▶ [EXERCISE INSTRUCTIONS]: Reproduce word for word, from the entries below, the line with "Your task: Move", the line with "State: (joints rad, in", and every line between them, and nothing more.

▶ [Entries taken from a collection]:

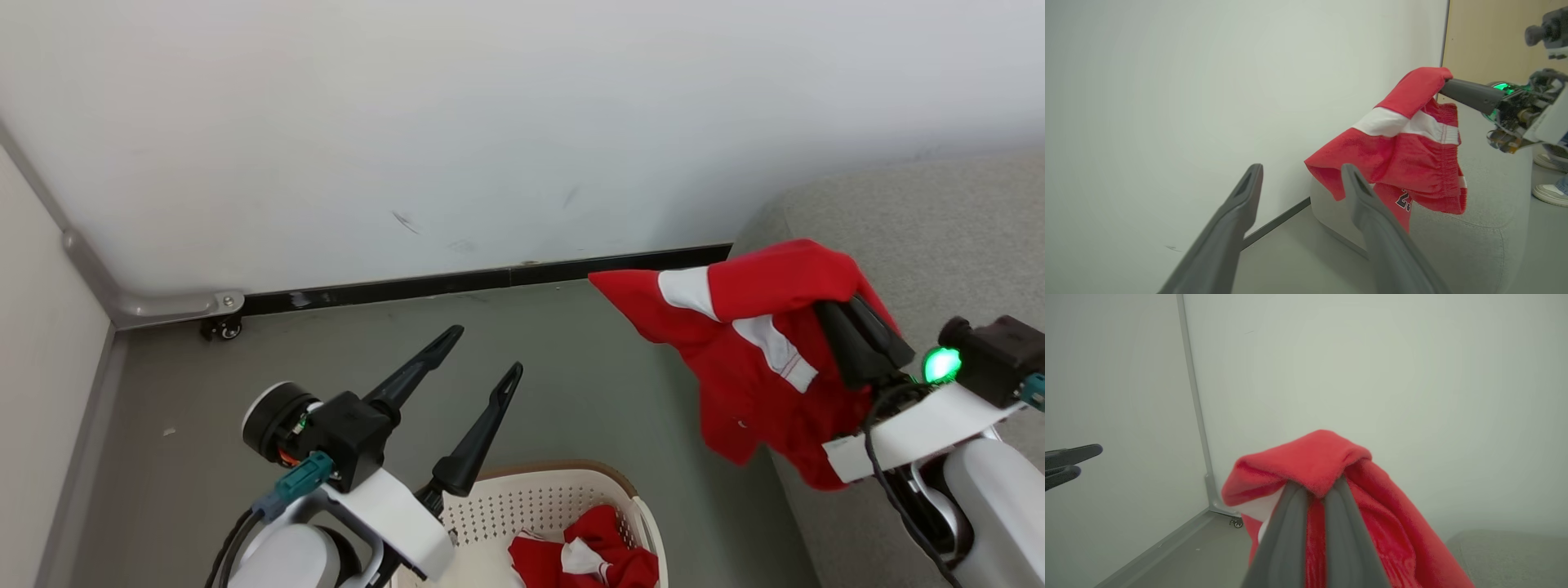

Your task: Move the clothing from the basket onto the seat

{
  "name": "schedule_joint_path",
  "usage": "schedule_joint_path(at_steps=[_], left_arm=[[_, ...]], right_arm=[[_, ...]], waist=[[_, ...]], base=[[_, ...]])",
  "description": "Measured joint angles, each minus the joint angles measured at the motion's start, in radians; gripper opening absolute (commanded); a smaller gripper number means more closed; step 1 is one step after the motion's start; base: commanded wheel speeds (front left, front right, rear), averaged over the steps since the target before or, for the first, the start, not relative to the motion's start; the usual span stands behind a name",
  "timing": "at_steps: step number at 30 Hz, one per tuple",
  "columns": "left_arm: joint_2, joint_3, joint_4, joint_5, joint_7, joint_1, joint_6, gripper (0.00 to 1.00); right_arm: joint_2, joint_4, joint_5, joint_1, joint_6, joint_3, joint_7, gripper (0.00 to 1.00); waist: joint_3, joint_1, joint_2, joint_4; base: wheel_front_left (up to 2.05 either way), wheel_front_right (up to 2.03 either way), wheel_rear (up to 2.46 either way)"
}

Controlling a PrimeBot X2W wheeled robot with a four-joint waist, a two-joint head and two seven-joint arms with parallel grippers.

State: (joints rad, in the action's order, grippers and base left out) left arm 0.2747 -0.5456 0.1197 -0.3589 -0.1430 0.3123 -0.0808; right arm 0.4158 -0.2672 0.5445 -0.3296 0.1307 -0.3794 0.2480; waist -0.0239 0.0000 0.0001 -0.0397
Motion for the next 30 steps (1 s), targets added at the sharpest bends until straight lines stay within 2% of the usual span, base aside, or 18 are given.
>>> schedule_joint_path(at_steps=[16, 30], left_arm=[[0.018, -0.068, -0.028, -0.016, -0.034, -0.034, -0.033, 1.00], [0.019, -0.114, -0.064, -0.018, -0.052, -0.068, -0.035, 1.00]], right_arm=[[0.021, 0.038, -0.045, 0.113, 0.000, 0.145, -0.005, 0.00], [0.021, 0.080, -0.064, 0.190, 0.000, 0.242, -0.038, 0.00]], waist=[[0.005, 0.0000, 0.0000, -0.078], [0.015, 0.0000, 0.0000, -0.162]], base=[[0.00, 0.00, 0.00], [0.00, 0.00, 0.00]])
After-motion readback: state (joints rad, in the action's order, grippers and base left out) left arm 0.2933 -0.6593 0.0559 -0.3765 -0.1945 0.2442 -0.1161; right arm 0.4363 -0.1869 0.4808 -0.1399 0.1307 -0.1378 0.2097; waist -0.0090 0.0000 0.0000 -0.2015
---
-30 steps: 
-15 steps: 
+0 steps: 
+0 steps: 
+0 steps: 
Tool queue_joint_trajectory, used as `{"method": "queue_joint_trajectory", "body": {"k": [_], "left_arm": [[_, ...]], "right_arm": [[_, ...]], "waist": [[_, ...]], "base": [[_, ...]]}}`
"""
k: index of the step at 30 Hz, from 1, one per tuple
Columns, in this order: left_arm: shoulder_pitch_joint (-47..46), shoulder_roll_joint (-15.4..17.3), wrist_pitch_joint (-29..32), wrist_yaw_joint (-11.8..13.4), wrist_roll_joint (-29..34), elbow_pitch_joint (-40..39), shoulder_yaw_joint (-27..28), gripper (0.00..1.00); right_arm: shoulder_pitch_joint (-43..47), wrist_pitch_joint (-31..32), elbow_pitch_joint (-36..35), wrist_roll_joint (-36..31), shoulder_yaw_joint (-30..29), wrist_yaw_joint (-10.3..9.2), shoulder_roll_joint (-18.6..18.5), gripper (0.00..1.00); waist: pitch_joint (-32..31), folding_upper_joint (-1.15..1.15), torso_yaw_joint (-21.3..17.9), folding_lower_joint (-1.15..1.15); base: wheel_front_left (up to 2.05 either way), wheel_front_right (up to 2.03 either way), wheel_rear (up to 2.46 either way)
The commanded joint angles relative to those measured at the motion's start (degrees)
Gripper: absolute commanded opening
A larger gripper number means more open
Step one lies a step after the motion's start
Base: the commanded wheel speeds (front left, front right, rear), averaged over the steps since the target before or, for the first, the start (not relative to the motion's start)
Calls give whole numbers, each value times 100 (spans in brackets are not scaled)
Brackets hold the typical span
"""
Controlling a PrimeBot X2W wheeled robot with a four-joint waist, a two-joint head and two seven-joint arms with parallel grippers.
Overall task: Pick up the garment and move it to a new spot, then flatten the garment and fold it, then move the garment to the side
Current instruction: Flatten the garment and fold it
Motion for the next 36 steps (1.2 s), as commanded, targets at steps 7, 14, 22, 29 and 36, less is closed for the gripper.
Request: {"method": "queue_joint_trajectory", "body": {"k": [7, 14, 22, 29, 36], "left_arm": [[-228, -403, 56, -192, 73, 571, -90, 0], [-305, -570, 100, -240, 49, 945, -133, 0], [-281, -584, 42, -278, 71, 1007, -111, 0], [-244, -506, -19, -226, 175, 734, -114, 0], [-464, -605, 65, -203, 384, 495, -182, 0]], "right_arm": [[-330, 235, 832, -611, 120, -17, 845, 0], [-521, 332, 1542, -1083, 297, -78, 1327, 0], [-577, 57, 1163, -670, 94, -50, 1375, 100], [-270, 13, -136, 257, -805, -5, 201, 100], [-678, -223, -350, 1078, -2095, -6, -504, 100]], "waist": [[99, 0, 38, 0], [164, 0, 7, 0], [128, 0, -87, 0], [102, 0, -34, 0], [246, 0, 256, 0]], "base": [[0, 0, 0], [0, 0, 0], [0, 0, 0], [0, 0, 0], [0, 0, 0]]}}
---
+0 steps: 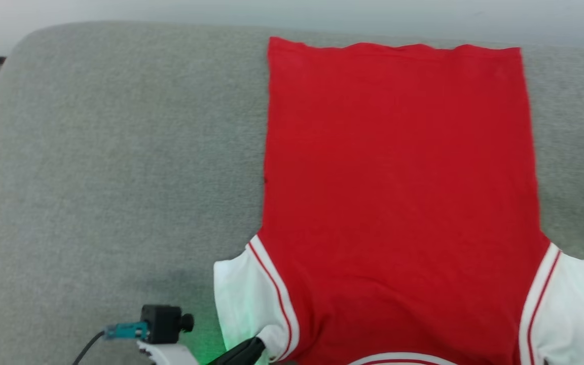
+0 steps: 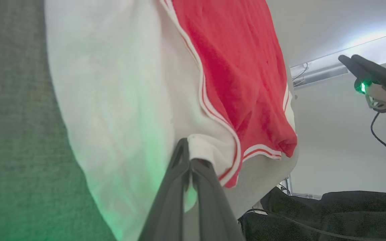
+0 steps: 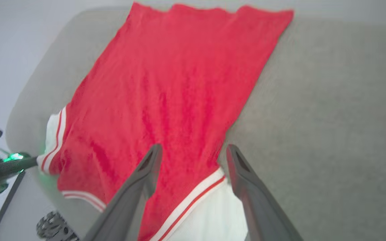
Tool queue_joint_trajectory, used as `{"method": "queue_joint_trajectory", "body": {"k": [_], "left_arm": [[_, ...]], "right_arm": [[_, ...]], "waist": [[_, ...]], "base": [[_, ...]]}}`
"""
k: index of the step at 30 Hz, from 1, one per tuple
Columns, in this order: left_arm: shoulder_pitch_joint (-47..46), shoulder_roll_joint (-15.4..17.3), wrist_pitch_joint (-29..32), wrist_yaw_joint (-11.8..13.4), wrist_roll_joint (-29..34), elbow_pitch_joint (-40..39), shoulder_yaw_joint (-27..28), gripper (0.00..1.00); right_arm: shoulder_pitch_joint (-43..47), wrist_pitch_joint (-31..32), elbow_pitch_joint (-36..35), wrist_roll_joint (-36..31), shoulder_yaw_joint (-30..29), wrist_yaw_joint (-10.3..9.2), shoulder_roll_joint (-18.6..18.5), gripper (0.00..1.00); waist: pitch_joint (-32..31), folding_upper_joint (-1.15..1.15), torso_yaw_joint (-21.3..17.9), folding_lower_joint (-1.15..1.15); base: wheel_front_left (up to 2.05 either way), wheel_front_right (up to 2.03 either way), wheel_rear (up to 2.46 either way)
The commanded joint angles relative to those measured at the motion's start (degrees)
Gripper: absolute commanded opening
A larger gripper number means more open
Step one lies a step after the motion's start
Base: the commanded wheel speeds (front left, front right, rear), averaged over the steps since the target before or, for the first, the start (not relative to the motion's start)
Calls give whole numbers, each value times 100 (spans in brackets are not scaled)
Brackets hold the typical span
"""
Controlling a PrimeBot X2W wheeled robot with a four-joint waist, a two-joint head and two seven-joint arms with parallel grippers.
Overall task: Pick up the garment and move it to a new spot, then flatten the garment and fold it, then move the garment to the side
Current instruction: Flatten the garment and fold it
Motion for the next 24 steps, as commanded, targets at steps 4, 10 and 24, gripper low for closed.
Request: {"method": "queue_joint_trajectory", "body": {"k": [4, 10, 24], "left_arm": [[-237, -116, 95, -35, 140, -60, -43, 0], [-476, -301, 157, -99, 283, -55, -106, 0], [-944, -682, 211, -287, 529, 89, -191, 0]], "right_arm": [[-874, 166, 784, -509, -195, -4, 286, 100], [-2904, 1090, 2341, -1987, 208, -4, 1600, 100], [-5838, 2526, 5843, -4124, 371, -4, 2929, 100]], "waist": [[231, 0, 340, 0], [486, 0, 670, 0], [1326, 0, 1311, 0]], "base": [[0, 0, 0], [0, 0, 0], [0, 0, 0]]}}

▶ [TASK RESPONSE]:
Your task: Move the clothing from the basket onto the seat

{
  "name": "schedule_joint_path",
  "usage": "schedule_joint_path(at_steps=[_], left_arm=[[_, ...]], right_arm=[[_, ...]], waist=[[_, ...]], base=[[_, ...]])",
  "description": "Measured joint angles, each minus the joint angles measured at the motion's start, in radians; gripper opening absolute (commanded); a smaller gripper number means more closed; step 1 is one step after the motion's start; base: commanded wheel speeds (front left, front right, rear), averaged over the steps since the target before or, for the first, the start, not relative to the motion's start; the usual span stands behind a name",
  "timing": "at_steps: step number at 30 Hz, one per tuple",
  "columns": "left_arm: joint_2, joint_3, joint_4, joint_5, joint_7, joint_1, joint_6, gripper (0.00 to 1.00); right_arm: joint_2, joint_4, joint_5, joint_1, joint_6, joint_3, joint_7, gripper (0.00 to 1.00); waist: joint_3, joint_1, joint_2, joint_4; base: wheel_front_left (up to 2.05 either way), wheel_front_right (up to 2.03 either way), wheel_rear (up to 2.46 either way)"
}

Controlling a PrimeBot X2W wheeled robot with a four-joint waist, a two-joint head and two seven-joint arms with parallel grippers.

State: (joints rad, in the action's order, grippers and base left out) left arm 0.2747 -0.5456 0.1197 -0.3589 -0.1430 0.3123 -0.0808; right arm 0.4158 -0.2672 0.5445 -0.3296 0.1307 -0.3794 0.2480; waist -0.0239 0.0000 0.0001 -0.0397

There is no more to the exercise.